- **Given information**:
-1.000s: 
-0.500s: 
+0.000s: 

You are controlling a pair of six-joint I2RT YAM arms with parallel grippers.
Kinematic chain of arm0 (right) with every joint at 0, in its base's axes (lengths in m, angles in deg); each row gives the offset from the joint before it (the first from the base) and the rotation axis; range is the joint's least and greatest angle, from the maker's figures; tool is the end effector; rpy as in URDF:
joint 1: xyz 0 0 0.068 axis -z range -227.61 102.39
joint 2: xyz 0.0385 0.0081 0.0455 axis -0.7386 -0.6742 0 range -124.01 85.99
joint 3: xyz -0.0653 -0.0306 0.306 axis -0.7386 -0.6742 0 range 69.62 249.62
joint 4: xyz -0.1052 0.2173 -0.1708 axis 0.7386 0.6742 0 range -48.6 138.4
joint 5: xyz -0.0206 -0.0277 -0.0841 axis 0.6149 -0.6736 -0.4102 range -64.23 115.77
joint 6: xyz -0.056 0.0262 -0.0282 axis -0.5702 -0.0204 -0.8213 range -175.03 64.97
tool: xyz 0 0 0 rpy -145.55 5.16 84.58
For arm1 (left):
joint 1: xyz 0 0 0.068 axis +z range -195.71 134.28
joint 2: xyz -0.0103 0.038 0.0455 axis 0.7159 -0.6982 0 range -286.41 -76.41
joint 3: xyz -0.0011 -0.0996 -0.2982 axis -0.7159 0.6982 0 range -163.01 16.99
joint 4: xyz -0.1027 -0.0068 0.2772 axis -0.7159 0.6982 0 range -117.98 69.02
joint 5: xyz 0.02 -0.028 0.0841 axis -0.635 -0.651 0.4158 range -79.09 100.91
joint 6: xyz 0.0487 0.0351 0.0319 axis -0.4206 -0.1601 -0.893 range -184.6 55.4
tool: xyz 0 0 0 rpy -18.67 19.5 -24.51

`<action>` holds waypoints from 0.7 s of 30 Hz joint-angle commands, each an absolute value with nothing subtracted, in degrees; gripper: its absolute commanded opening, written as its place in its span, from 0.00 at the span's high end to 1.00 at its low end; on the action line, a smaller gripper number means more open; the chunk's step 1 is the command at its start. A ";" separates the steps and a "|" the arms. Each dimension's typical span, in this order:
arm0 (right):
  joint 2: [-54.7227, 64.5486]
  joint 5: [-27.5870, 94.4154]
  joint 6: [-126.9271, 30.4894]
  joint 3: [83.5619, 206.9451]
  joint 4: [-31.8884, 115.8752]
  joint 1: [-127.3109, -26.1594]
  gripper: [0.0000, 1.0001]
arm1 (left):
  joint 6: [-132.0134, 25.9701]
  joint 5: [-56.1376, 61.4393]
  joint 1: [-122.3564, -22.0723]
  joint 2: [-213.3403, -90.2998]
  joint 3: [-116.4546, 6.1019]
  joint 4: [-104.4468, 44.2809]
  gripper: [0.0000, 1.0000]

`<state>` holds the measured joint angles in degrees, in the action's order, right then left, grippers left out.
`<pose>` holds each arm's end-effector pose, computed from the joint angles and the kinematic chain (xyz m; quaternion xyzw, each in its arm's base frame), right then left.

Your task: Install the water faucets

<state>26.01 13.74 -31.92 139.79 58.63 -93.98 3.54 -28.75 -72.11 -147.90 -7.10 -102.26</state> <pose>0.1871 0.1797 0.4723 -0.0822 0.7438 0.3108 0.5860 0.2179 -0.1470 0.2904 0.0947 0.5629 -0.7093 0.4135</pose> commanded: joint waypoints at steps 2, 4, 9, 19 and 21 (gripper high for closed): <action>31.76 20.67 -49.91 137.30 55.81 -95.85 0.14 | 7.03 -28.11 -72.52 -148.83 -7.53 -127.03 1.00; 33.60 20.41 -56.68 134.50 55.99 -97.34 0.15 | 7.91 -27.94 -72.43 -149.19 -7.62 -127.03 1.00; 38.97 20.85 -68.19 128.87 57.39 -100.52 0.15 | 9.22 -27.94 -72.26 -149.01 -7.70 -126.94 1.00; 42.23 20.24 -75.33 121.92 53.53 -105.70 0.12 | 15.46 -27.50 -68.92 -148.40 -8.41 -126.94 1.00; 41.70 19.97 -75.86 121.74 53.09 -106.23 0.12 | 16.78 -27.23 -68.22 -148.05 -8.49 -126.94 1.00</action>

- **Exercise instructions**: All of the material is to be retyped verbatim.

- **Solution for this task**:
-1.000s: 
-0.500s: 
+0.000s: 

You are controlling a pair of six-joint I2RT YAM arms with parallel grippers.
Kinematic chain of arm0 (right) with every joint at 0, in its base's axes (lengths in m, angles in deg); each row gives the offset from the joint before it (the first from the base) and the rotation axis; range is the joint's least and greatest angle, from the maker's figures; tool is the end effector; rpy as in URDF:
joint 1: xyz 0 0 0.068 axis -z range -227.61 102.39
joint 2: xyz 0.0385 0.0081 0.0455 axis -0.7386 -0.6742 0 range -124.01 85.99
joint 3: xyz -0.0653 -0.0306 0.306 axis -0.7386 -0.6742 0 range 69.62 249.62
joint 4: xyz -0.1052 0.2173 -0.1708 axis 0.7386 0.6742 0 range -48.6 138.4
joint 5: xyz -0.0206 -0.0277 -0.0841 axis 0.6149 -0.6736 -0.4102 range -64.23 115.77
joint 6: xyz -0.056 0.0262 -0.0282 axis -0.5702 -0.0204 -0.8213 range -175.03 64.97
tool: xyz 0 0 0 rpy -145.55 5.16 84.58
For arm1 (left):
joint 1: xyz 0 0 0.068 axis +z range -195.71 134.28
joint 2: xyz -0.0103 0.038 0.0455 axis 0.7159 -0.6982 0 range -286.41 -76.41
joint 3: xyz -0.0011 -0.0996 -0.2982 axis -0.7159 0.6982 0 range -163.01 16.99
joint 4: xyz -0.1027 -0.0068 0.2772 axis -0.7159 0.6982 0 range -117.98 69.02
joint 5: xyz 0.02 -0.028 0.0841 axis -0.635 -0.651 0.4158 range -79.09 100.91
joint 6: xyz 0.0487 0.0351 0.0319 axis -0.4206 -0.1601 -0.893 range -184.6 55.4
tool: xyz 0 0 0 rpy -18.67 19.5 -24.51

`<action>` holds waypoints from 0.7 s of 30 Hz joint-angle commands, each an absolute value with nothing subtracted, in degrees; gripper: its absolute commanded opening, written as its place in its span, from 0.00 at the span's high end to 1.00 at its low end; on the action line, a smaller gripper number means more open; the chunk's step 1 is the command at its start. A ";" separates the steps and a "|" the arms. Each dimension's typical span, in this order:
arm0 (right):
  joint 2: [-54.7227, 64.5486]
  joint 5: [-27.5870, 94.4154]
  joint 6: [-126.9271, 30.4894]
  joint 3: [83.5619, 206.9451]
  joint 4: [-31.8884, 115.8752]
  joint 1: [-127.3109, -26.1594]
  gripper: [0.0000, 1.0001]
arm1 (left):
  joint 6: [-132.0134, 25.9701]
  joint 5: [-56.1376, 61.4393]
  joint 1: [-122.3564, -22.0723]
  joint 2: [-213.3403, -90.2998]
  joint 3: [-116.4546, 6.1019]
  joint 4: [-104.4468, 44.2809]
  gripper: [0.0000, 1.0000]

`<state>` holds the measured joint angles in degrees, in the action's order, right then left, grippers left out.
`<pose>` holds each arm's end-effector pose, computed from the joint angles and the kinematic chain (xyz m; quaternion xyzw, each in its arm's base frame), right then left.

Your task: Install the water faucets

<state>26.01 13.74 -31.92 139.79 58.63 -93.98 3.54 -28.75 -72.11 -147.90 -7.10 -102.26</state> <pose>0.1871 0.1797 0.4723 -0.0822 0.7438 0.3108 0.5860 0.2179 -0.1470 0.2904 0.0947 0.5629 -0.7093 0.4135</pose> commanded: joint waypoints at steps 2, 4, 9, 19 and 21 (gripper high for closed): <action>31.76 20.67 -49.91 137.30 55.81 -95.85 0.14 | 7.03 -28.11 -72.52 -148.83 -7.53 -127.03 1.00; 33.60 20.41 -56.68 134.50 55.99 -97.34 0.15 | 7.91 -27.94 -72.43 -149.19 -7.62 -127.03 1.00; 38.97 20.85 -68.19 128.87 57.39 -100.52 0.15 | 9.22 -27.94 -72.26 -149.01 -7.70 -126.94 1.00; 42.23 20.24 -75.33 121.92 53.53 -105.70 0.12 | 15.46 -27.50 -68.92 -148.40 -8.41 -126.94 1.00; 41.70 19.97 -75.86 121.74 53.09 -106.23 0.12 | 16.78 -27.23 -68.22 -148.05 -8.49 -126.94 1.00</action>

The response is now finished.